Gleave, on the other hand, had become bitter following the death of a cousin at Gallipoli, for which she blamed the British Prime Minister, Winston Churchill. This developed over time into an irrational hatred which was to set her on a path to find revenge.

Perigoe was a Swedish German and married to a member of Oswald Mosely's notorious British Union of Fascists, a "black-shirt" who had been imprisoned in Brixton Prison. However, Moseley's fascism didn't go far enough for Perigoe, so she teamed up with Gleave to devise a plot to secure a Nazi triumph.

In early 1944, Field Marshal Montgomery and General Eisenhower were planning Operation Overlord or D-Day as it is otherwise known, from the Headmaster's office at St Paul's School in Hammersmith, West London. The children had been removed to East Hampstead Park in Berkshire to escape the German bombardment of London.

Although neither Perigoe nor Gleave knew what was going to be discussed behind the doors of the evacuated school, they knew that killing both men would be both a morale-breaker for the Allies and a coup for the German Forces. The tide was beginning to turn against Germany, with a stalemate on the Eastern Front and the Atlantic supply lines opening up once more for Britain.

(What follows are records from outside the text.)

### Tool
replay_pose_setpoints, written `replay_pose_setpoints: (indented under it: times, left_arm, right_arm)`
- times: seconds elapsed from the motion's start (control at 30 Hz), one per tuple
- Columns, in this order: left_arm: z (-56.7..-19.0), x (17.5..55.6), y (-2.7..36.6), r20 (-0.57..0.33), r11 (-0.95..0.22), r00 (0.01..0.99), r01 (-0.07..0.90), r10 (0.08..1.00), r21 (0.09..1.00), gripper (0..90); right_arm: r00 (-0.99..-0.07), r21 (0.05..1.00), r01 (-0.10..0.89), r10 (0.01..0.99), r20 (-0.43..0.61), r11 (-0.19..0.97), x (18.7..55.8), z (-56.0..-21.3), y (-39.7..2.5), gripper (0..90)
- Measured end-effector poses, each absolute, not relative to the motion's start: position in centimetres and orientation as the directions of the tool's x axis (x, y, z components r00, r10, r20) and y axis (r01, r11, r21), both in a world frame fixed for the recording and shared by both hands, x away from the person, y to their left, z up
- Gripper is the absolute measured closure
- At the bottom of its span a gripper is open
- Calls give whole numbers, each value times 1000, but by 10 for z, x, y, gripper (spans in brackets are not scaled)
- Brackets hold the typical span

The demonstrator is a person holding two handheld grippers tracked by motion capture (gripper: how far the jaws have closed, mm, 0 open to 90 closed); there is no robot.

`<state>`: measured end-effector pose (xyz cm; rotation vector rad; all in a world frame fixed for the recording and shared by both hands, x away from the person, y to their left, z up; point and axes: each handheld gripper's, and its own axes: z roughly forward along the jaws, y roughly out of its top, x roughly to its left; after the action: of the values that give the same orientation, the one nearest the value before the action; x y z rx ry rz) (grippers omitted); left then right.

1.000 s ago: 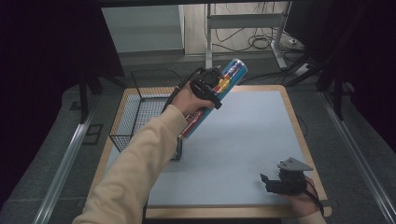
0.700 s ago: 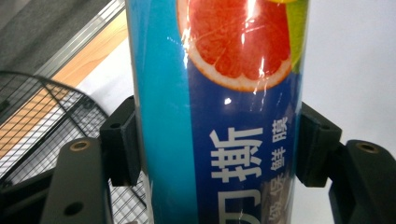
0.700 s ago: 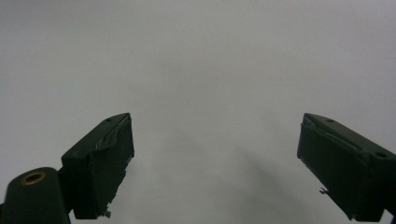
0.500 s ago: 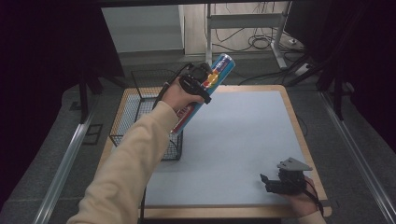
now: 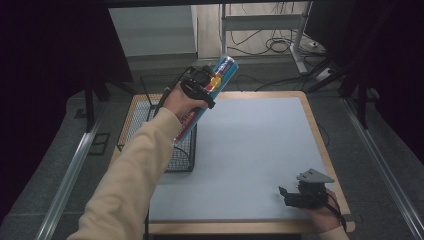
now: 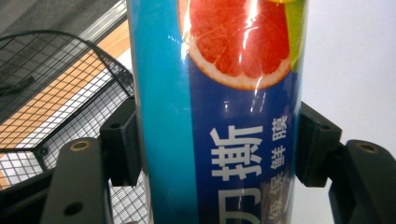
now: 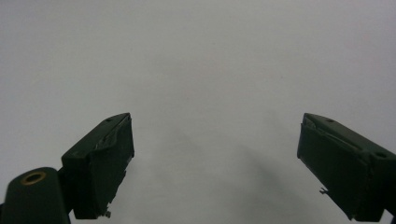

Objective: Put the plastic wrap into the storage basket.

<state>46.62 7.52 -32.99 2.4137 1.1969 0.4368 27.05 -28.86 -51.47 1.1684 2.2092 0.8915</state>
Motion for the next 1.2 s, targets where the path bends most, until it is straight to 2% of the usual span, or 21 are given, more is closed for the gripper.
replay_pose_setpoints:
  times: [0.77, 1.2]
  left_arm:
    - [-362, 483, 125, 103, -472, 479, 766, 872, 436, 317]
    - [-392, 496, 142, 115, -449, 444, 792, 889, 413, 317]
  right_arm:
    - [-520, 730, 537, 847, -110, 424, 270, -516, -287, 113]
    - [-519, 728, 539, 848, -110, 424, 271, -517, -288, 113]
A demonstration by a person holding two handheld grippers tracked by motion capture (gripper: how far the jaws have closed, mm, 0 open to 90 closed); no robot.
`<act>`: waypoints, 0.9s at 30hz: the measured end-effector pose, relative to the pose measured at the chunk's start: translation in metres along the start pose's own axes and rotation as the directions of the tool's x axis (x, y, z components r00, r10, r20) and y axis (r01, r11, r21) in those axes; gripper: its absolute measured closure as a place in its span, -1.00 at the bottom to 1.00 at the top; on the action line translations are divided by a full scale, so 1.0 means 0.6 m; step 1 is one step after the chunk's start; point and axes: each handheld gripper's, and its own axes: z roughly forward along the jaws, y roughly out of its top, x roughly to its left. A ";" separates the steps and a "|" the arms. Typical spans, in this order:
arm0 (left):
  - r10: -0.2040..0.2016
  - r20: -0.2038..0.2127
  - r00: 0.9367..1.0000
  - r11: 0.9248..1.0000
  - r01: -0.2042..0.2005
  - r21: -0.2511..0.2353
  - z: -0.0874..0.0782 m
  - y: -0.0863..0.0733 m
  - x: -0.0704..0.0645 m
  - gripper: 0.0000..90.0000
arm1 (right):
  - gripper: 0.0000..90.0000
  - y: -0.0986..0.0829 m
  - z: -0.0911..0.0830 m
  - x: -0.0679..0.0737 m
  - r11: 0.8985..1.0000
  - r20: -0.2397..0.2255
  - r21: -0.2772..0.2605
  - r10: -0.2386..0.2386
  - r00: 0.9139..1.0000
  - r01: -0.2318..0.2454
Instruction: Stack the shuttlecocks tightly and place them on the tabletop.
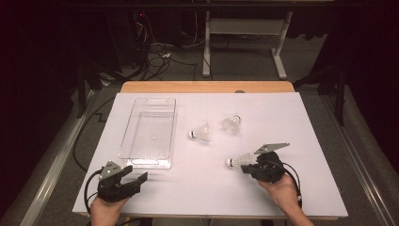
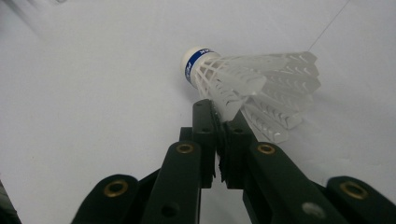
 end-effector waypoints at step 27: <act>0.002 0.000 1.000 1.000 -0.002 -0.001 0.000 0.000 0.000 -0.26 | 1.00 0.004 -0.001 0.005 1.000 -0.017 0.008 -0.027 0.999 0.027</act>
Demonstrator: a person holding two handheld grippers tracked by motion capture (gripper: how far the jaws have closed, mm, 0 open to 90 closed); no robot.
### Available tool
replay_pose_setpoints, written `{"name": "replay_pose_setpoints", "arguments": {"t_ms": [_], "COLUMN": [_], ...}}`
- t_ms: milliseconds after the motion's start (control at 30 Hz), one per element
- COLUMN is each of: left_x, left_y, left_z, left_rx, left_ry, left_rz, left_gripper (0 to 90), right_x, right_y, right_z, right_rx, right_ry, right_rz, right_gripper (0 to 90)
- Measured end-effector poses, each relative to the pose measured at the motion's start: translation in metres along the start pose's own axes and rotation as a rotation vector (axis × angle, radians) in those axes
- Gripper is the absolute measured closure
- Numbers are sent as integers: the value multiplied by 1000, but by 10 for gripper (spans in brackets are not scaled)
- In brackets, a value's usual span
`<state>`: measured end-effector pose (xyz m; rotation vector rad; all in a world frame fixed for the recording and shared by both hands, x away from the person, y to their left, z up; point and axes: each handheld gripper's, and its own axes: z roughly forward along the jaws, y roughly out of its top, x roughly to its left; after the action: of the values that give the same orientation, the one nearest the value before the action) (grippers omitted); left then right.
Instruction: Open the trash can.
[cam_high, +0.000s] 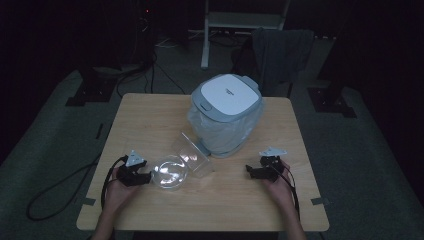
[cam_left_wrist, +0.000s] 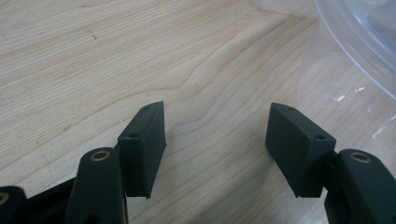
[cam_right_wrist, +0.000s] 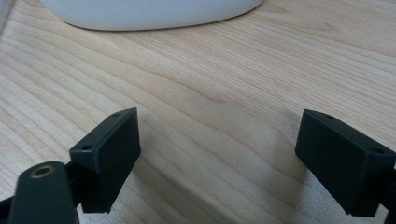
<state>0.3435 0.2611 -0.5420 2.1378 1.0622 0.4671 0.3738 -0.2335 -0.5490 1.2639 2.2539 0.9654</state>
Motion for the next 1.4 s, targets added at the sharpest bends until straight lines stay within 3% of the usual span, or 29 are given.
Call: {"name": "replay_pose_setpoints", "arguments": {"t_ms": [467, 967, 1400], "left_x": [0, 3, 4], "left_y": [1, 12, 27], "left_z": [-1, -13, -21], "left_rx": [10, -43, -65], "left_ry": [-12, -30, -25], "left_rz": [-6, -40, -22], "left_gripper": [397, 399, 420], "right_x": [0, 1, 1], "right_y": [0, 0, 0], "right_z": [0, 0, 0], "right_rx": [-1, -1, -1], "right_ry": [-2, -4, -4], "right_rz": [2, 5, 6], "right_gripper": [131, 131, 131]}}
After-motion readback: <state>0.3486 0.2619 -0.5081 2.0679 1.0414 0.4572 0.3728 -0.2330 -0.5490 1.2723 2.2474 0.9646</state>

Their plan involved looting of the local Wembly Home Guard Arms Depot and then storming the school. Spy-master "Jack King" was in no doubt as to the motivation of the two women but was worried that if he tried to stop them, his cover would be blown.

He was able to warn Eisenhower, who failed to take his concerns seriously. Indeed, on May 15, 1944, plans for Operation Overlord were presented to Churchill and the King in the lecture theatre at the school.

In the end, the attack planned by the two women never went ahead, and Operation Overlord became the successful invasion the Allies had banked on to loosen the Nazi grip on Europe. Of the five-hundred or so fascist fifth columnists identified by MI5's Eric Roberts and others, there were no efforts to round them up after the fall of the Third Reich.

MI5 had apparently not kept the British Home Secretary informed of its activities among the fifth columnists, and reference to the Montgomery-Eisenhower plot was only recently uncovered by author and researcher, Robert Hutton. His new book 'Agent Jack' is based on information that has recently been declassified by the British Government.

Eric Roberts kept up his dual role as Jack King for three years, evading discovery by those who would be all too keen to dispatch him in the name of the Fatherland. He eventually retired with his wife and children to Canada.

Perigoe and Gleave went to their graves convinced they had done their best for Germany.